◆ What the task requires: Please write out the full listing beneath this line exactly, skipping its images.

==== Data block

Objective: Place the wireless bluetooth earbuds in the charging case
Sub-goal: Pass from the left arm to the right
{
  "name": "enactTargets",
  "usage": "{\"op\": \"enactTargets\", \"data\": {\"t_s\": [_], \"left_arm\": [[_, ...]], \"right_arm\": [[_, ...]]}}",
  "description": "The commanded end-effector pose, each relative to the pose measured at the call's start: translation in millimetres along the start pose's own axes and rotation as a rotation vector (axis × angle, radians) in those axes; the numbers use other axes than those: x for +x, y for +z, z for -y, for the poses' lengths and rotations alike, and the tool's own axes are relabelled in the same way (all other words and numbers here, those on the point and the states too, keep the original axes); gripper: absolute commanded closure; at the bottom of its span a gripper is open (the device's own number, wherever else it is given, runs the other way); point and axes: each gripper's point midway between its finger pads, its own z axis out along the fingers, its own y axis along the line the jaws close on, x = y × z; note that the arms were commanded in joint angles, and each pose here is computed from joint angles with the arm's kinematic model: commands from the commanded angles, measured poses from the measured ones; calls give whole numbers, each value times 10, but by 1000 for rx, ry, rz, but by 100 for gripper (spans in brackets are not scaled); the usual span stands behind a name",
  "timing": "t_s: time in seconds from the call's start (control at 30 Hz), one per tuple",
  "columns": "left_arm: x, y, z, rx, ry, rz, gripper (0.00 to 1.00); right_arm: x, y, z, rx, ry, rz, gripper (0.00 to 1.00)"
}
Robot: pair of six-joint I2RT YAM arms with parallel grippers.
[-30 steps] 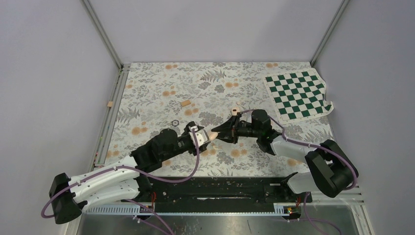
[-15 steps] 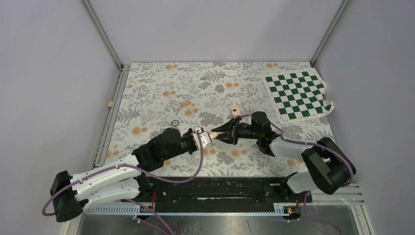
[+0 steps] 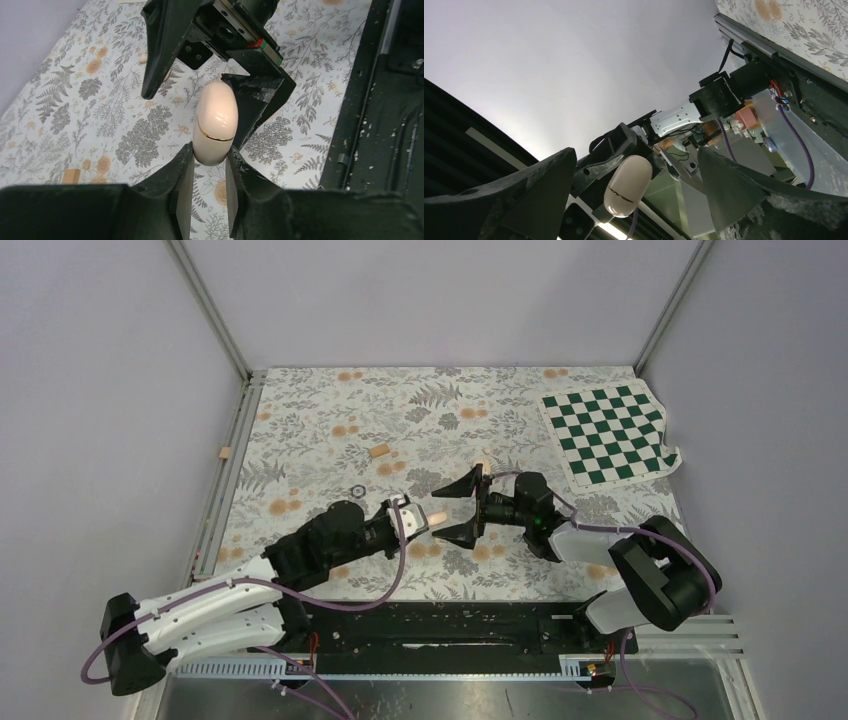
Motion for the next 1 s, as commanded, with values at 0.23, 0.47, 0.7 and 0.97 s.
{"op": "enactTargets", "data": {"t_s": [0.23,0.47,0.7,0.97], "left_arm": [[-182,-218,-16,-44,-279,-57,100],[-26,-295,83,-28,-378,-197,100],[-106,-356,366,202,-408,-296,100],[-383,-488,404,432,-526,-223,100]], "right_arm": [[-41,-162,159,97,-278,73,0],[-117,-651,5,317,-660,306,1],[-17,-969,-358,312,-1337,367,13],[297,-890,-186,126,-1577,164,13]]}}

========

◆ Response area:
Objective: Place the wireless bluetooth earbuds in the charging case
Sub-goal: Pass from the left arm to the right
{
  "name": "enactTargets",
  "usage": "{\"op\": \"enactTargets\", \"data\": {\"t_s\": [_], \"left_arm\": [[_, ...]], \"right_arm\": [[_, ...]]}}",
  "description": "The commanded end-effector pose, each relative to the pose measured at the call's start: translation in millimetres along the start pose's own axes and rotation as a rotation vector (axis × angle, radians) in those axes; the numbers use other axes than those: x for +x, y for +z, z for -y, for the poses' lengths and rotations alike, and the tool's own axes are relabelled in the same way (all other words and numbers here, those on the point and the states too, keep the original axes); gripper: absolute commanded closure; at the bottom of its span a gripper is open (the device's own number, wherever else it is given, runs the other way); point and axes: each gripper's point midway between its finger pads, its own z axis out along the fingers, its own y axis along the line the jaws close on, x = y × z; note that the arms were commanded in joint angles, and each pose here is computed from joint angles with the arm's kinematic model: commands from the commanded angles, measured poses from the measured ones; calls give whole numbers, each value times 10, but by 1000 for rx, ry, rz, but by 100 for gripper (spans in brackets are not scaled); the usual span stands behind a name",
  "timing": "t_s: time in seconds from the call's start (control at 30 Hz), one per tuple",
  "columns": "left_arm: x, y, z, rx, ry, rz, gripper (0.00 to 1.00); right_arm: x, y, z, rx, ry, rz, gripper (0.00 to 1.00)"
}
Robot: pair of six-joint I2RT YAM arms with parallel grippers.
[-30 steps] 
[-15 steps] 
[+0 steps] 
Motion for the next 1 s, as commanded, with values at 0.23, 0.47, 0.7 and 0.97 s.
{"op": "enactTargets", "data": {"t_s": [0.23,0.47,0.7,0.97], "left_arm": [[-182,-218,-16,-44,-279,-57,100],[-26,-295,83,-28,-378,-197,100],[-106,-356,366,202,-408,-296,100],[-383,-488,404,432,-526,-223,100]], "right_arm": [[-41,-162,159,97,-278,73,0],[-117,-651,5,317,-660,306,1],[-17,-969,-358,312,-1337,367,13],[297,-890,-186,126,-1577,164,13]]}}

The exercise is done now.